2.    If required, the New Subsidiary is, simultaneously with the execution of this Agreement, executing and delivering such Collateral Documents (and such other documents and instruments) as required pursuant to Section 5.14 of the Credit Agreement.

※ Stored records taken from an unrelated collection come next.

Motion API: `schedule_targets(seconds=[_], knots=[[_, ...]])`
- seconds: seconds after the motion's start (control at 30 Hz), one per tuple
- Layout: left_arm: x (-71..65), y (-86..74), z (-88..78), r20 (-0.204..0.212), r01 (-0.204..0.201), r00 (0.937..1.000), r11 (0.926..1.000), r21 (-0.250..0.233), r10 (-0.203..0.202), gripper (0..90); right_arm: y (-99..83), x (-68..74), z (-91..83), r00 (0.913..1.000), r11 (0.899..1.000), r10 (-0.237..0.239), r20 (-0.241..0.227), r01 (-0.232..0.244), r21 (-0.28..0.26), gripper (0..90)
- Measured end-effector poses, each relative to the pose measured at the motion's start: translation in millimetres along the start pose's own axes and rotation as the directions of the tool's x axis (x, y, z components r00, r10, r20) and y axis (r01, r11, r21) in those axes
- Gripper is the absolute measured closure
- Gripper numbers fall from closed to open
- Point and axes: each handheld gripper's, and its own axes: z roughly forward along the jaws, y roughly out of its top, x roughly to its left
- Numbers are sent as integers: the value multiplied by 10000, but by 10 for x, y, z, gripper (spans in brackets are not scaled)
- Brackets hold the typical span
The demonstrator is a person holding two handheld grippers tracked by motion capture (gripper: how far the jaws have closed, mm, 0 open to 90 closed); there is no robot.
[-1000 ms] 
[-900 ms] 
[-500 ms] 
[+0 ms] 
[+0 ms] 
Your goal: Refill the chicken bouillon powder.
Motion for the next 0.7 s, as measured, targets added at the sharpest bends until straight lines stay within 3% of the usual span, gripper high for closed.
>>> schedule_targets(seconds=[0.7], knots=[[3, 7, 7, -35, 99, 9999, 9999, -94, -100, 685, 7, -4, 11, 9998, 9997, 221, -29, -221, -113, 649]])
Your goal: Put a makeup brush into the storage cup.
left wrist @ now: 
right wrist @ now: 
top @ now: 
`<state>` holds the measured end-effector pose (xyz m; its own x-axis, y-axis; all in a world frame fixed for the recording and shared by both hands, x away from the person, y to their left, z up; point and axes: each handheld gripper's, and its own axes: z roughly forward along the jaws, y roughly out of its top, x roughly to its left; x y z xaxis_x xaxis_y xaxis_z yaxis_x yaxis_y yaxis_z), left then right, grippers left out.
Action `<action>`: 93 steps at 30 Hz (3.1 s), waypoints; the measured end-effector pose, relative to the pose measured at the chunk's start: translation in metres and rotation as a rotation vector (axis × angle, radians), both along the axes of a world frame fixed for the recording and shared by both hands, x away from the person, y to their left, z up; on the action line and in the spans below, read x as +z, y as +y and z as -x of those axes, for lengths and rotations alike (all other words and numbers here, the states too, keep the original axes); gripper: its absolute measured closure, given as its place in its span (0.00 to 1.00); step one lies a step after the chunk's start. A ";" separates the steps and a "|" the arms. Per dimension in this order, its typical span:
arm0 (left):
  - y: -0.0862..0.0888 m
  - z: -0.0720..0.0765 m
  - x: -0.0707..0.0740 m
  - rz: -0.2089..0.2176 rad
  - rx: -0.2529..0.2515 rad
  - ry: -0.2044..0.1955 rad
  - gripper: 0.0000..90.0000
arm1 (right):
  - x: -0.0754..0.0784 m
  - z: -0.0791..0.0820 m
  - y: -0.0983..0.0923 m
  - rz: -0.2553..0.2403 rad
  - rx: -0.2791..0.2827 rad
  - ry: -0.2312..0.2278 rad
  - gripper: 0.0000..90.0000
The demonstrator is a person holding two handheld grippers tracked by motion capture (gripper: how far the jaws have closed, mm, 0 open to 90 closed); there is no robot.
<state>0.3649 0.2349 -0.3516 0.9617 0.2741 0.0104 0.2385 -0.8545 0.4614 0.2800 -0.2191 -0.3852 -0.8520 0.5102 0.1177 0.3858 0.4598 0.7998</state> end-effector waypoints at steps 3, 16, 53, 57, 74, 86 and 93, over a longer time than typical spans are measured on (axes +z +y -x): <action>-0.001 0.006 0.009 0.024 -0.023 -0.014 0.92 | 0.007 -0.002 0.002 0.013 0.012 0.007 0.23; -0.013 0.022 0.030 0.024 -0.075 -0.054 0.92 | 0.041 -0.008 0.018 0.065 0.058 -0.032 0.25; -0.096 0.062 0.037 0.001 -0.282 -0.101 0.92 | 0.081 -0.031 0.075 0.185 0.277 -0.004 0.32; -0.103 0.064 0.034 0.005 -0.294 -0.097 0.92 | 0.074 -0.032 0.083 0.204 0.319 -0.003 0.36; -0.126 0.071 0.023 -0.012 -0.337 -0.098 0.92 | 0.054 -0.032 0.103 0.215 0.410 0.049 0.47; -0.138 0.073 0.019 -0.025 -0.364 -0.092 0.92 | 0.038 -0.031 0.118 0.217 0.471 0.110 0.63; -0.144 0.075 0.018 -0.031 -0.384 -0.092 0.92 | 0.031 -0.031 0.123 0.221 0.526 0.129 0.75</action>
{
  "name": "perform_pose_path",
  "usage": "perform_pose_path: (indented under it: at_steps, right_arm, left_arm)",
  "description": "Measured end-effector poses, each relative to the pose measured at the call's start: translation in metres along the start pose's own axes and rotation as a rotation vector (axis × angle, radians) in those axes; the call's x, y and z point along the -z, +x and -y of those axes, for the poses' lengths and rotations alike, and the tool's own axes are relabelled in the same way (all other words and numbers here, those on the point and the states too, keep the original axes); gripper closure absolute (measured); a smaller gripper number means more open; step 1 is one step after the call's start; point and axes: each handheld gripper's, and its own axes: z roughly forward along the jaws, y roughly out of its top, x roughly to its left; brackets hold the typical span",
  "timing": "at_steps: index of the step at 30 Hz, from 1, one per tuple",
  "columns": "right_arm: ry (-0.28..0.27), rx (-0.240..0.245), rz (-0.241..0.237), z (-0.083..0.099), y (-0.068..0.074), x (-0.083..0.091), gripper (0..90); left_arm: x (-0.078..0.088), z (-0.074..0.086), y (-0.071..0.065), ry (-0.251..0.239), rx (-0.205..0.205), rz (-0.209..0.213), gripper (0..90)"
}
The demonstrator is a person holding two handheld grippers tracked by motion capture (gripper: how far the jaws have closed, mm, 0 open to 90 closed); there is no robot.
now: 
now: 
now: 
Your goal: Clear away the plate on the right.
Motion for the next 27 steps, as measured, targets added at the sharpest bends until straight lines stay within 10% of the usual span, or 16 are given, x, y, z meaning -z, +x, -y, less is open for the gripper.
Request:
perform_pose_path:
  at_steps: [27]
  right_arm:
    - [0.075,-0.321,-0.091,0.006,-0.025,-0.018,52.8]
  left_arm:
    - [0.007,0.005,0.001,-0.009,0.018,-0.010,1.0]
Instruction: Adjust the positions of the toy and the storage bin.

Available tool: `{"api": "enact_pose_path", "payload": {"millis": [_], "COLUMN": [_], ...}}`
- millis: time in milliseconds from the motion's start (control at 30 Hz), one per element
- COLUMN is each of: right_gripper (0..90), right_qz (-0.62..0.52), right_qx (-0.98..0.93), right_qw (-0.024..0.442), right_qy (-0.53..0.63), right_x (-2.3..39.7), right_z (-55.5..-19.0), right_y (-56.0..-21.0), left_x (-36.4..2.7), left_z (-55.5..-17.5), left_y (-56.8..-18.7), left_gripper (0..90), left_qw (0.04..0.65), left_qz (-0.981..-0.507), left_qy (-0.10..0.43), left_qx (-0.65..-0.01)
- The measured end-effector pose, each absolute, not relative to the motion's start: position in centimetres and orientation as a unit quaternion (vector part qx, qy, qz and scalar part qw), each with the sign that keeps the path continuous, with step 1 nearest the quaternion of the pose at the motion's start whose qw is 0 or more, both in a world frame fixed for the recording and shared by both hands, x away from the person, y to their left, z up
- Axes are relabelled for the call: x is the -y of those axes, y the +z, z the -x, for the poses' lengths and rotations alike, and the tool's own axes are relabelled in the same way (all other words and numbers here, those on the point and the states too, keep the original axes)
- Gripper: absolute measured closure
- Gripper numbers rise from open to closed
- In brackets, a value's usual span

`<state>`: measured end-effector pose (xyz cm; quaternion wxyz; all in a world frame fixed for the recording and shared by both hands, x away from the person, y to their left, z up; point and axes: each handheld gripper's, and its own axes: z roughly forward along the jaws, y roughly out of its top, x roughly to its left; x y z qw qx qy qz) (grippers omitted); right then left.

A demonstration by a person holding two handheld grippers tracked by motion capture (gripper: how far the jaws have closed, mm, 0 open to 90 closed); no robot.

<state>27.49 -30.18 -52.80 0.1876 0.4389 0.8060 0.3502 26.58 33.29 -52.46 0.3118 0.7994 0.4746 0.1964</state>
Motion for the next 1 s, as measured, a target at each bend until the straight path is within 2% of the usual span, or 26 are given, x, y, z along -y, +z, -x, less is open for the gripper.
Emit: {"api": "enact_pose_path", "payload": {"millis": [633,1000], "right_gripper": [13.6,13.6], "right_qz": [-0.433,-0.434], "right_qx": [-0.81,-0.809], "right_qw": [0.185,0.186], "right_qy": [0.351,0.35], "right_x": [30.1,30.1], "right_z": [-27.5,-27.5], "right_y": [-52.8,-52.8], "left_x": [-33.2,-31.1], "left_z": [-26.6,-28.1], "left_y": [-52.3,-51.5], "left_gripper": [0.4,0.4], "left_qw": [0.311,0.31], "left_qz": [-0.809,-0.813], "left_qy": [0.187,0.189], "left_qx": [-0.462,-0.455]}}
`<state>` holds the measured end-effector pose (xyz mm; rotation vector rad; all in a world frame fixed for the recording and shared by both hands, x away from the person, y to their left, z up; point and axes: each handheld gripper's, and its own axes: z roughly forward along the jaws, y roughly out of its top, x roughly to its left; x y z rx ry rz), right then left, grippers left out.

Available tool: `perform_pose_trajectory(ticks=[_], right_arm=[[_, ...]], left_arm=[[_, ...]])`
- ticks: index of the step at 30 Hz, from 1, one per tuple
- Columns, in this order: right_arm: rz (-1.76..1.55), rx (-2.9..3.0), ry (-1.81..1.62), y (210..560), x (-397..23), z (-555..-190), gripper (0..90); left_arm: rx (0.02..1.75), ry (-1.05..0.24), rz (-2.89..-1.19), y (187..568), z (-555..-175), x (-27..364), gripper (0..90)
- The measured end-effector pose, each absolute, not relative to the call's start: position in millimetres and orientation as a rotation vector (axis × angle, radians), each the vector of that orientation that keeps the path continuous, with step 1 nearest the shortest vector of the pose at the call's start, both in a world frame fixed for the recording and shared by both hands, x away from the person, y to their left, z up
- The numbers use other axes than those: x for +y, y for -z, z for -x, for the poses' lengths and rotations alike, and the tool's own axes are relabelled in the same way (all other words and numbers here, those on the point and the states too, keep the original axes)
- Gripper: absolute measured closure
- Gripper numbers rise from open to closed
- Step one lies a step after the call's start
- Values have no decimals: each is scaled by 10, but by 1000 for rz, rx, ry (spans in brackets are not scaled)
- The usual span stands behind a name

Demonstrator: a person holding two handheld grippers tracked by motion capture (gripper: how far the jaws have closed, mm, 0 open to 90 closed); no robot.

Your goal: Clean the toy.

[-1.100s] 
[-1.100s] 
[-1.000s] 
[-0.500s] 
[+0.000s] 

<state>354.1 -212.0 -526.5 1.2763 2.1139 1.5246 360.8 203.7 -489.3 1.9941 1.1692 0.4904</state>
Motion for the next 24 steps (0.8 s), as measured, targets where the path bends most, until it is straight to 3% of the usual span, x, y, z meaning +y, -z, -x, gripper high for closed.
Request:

3.    The address of the New Subsidiary for purposes of Section 9.01 of the Credit Agreement is as follows:

7435 E. Terra Buena Lane
Scottsdale, Arizona 85260

4.    The information set forth in Schedules 3.05, 3.06, 3.15, 6.01, 6.02, 6.04 and 6.10 of Annex A attached hereto supplements the information set forth in Schedules 3.05, 3.06, 3.15, 6.01, 6.02, 6.04 and 6.10, respectively, to the Credit Agreement and shall be deemed a part thereof for all purposes of the Credit Agreement; provided, however, that with respect to the representations and warranties by New Subsidiary made as of the date of the Credit Agreement which incorporate such schedules by reference as of such date, such representations and warranties by New Subsidiary shall be deemed to be made as of the date hereof.

5.    The New Subsidiary hereby waives acceptance by the Administrative Agent and the Lenders of the guaranty by the New Subsidiary upon the execution of this Agreement by the New Subsidiary.

6.    This Agreement may be executed in any number of counterparts, each of which when so executed and delivered shall be an original, but all of which shall constitute one and the same instrument.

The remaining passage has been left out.